Records from a data collection:

*** Begin section ***

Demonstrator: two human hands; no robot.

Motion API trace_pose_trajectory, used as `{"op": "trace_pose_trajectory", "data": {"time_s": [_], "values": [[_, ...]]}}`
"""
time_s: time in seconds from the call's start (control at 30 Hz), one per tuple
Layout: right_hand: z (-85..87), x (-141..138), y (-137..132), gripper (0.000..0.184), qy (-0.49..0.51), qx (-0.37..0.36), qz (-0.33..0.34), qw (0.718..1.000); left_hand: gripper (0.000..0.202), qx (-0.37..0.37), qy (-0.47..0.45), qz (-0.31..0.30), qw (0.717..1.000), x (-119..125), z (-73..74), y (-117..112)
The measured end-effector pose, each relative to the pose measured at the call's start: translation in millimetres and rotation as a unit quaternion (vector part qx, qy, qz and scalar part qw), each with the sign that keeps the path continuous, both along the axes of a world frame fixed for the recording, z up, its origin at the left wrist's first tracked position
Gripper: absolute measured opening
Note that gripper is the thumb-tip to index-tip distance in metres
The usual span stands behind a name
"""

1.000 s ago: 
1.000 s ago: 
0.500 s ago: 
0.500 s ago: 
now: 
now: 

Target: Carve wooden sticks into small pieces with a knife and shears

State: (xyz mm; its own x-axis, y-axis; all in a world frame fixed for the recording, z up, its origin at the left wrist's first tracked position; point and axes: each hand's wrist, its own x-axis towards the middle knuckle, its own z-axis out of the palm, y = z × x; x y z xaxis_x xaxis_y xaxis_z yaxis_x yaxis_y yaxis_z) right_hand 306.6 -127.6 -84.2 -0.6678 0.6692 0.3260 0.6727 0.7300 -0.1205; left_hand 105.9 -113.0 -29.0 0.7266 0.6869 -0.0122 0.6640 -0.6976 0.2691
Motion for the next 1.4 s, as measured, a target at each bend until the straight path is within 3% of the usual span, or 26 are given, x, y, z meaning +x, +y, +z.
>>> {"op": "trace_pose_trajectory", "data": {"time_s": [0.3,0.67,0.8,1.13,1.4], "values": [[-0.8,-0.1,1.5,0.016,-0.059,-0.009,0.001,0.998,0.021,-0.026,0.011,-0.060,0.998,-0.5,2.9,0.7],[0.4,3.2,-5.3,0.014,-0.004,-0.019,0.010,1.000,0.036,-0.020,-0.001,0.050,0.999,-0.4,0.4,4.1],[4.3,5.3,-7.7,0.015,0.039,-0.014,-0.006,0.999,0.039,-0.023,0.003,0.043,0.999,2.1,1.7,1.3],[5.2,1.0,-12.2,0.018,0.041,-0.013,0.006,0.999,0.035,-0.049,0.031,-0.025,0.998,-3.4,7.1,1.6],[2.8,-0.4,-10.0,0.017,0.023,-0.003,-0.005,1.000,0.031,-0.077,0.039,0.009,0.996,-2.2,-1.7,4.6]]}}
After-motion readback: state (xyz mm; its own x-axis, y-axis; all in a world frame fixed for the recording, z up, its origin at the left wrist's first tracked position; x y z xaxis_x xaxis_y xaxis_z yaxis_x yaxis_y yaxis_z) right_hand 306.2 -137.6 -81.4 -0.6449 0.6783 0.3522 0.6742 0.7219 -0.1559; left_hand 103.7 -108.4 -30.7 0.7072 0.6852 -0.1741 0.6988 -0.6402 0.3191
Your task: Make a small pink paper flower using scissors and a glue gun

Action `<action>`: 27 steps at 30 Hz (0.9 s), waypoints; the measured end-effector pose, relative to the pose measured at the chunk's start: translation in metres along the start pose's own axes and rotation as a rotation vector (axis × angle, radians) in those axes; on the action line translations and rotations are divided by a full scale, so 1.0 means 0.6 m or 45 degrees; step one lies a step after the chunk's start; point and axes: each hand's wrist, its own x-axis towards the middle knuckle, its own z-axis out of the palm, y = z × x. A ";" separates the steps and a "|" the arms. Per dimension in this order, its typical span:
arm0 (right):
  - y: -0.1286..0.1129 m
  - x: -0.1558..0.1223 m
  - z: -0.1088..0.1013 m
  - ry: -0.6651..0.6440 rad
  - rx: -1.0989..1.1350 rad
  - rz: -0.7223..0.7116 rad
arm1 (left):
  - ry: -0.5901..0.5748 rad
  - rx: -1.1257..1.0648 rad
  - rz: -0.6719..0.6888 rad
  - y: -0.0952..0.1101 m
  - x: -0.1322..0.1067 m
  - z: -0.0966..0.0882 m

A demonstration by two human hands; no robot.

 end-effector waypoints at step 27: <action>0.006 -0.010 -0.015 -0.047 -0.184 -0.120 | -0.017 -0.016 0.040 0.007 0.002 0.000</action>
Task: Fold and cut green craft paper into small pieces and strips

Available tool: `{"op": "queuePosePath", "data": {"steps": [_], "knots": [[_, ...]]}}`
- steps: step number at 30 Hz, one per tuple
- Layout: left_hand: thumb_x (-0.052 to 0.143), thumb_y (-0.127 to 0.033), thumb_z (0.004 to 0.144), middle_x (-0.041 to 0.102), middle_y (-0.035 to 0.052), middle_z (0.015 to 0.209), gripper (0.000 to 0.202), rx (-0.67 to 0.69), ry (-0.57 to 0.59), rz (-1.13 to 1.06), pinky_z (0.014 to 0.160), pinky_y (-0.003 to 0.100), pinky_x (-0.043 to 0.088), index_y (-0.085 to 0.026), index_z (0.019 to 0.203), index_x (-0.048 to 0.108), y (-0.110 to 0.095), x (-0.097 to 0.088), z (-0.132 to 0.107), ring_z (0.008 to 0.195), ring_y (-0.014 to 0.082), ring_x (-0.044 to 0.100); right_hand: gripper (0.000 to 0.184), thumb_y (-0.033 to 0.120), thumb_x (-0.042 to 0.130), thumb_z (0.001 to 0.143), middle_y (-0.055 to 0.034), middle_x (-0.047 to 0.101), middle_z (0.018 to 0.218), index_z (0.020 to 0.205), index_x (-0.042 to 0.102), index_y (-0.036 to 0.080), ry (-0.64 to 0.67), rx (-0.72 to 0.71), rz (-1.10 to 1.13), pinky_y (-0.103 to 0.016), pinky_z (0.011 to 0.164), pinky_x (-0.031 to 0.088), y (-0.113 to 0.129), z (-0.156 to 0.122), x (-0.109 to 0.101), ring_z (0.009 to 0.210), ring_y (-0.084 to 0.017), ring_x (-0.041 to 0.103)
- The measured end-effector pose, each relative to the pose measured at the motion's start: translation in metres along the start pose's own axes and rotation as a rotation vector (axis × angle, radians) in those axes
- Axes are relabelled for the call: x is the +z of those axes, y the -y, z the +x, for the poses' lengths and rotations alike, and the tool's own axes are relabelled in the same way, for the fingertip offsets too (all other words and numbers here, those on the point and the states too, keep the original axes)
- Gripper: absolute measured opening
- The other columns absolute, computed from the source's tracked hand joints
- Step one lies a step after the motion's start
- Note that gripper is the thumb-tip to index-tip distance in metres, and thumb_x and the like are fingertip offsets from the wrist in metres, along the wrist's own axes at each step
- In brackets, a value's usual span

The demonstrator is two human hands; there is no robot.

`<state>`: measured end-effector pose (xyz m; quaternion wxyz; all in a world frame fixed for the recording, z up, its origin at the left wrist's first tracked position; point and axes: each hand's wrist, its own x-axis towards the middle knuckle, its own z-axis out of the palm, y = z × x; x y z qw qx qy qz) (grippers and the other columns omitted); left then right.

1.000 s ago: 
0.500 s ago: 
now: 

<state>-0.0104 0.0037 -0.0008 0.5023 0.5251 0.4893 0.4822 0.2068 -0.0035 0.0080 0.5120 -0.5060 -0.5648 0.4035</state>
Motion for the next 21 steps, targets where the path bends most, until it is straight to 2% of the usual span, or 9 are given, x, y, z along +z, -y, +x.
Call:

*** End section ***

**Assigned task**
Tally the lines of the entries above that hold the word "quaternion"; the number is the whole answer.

**The completed task**
2